(Beginning of Exercise data)

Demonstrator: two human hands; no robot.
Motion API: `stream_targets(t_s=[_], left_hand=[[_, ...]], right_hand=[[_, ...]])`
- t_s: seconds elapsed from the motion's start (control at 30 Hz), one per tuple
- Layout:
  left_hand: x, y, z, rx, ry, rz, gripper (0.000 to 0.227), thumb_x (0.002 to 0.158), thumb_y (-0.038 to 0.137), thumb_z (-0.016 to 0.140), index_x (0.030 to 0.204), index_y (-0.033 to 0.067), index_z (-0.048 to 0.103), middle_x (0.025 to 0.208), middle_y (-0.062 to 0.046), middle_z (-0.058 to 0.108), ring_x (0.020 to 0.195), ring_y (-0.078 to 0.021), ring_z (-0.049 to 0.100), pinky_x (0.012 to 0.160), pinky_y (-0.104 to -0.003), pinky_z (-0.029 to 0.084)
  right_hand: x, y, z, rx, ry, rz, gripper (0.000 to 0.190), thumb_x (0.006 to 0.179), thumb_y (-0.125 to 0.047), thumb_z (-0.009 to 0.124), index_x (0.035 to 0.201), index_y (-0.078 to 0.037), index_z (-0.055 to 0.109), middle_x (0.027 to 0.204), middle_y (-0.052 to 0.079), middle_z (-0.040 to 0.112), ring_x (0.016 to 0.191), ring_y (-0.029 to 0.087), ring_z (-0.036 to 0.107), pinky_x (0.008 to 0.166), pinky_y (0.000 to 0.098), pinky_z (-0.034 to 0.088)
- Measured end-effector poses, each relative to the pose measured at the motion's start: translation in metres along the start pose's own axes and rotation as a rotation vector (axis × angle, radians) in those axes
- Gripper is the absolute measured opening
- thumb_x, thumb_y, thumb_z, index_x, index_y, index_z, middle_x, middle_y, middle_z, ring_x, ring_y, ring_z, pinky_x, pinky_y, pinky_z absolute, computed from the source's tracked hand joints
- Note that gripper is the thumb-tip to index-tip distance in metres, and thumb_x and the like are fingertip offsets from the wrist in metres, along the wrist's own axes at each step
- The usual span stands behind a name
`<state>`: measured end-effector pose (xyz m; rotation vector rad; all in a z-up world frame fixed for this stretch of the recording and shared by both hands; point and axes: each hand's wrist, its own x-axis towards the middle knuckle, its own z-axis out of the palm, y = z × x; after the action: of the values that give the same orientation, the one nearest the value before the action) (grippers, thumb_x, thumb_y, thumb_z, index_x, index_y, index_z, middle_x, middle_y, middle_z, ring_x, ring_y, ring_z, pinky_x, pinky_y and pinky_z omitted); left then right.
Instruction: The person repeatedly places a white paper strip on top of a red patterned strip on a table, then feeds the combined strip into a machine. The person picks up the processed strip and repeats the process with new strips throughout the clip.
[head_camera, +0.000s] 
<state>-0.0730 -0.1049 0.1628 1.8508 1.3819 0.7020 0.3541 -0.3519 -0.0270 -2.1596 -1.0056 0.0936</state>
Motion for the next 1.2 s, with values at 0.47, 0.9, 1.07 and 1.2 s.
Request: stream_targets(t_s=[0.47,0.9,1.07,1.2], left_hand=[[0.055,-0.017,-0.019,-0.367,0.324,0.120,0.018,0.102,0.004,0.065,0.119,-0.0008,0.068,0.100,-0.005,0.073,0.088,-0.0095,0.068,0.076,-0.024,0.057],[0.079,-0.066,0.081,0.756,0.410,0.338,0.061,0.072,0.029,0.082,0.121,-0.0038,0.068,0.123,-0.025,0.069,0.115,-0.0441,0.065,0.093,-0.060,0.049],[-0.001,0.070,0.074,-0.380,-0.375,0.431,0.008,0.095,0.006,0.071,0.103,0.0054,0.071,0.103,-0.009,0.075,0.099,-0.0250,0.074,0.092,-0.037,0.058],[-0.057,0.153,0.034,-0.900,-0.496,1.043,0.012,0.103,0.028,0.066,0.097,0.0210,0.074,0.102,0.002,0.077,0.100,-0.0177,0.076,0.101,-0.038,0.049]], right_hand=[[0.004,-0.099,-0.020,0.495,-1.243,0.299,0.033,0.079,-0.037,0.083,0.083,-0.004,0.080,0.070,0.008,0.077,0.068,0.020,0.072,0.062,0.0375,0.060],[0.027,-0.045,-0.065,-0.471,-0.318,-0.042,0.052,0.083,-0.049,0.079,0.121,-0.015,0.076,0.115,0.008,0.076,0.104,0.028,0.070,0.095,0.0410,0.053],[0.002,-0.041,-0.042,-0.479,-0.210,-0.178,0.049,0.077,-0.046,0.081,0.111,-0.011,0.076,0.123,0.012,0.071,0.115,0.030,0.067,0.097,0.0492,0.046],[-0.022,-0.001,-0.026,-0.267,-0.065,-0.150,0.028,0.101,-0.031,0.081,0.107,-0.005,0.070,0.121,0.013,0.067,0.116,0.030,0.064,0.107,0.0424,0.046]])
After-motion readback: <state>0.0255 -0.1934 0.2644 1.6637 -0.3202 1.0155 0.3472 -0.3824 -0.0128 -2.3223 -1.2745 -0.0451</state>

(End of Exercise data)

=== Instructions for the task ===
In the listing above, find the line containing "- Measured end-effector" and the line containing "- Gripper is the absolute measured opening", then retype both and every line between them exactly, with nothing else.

=== Task result ===
- Measured end-effector poses, each relative to the pose measured at the motion's start: translation in metres along the start pose's own axes and rotation as a rotation vector (axis × angle, radians) in those axes
- Gripper is the absolute measured opening

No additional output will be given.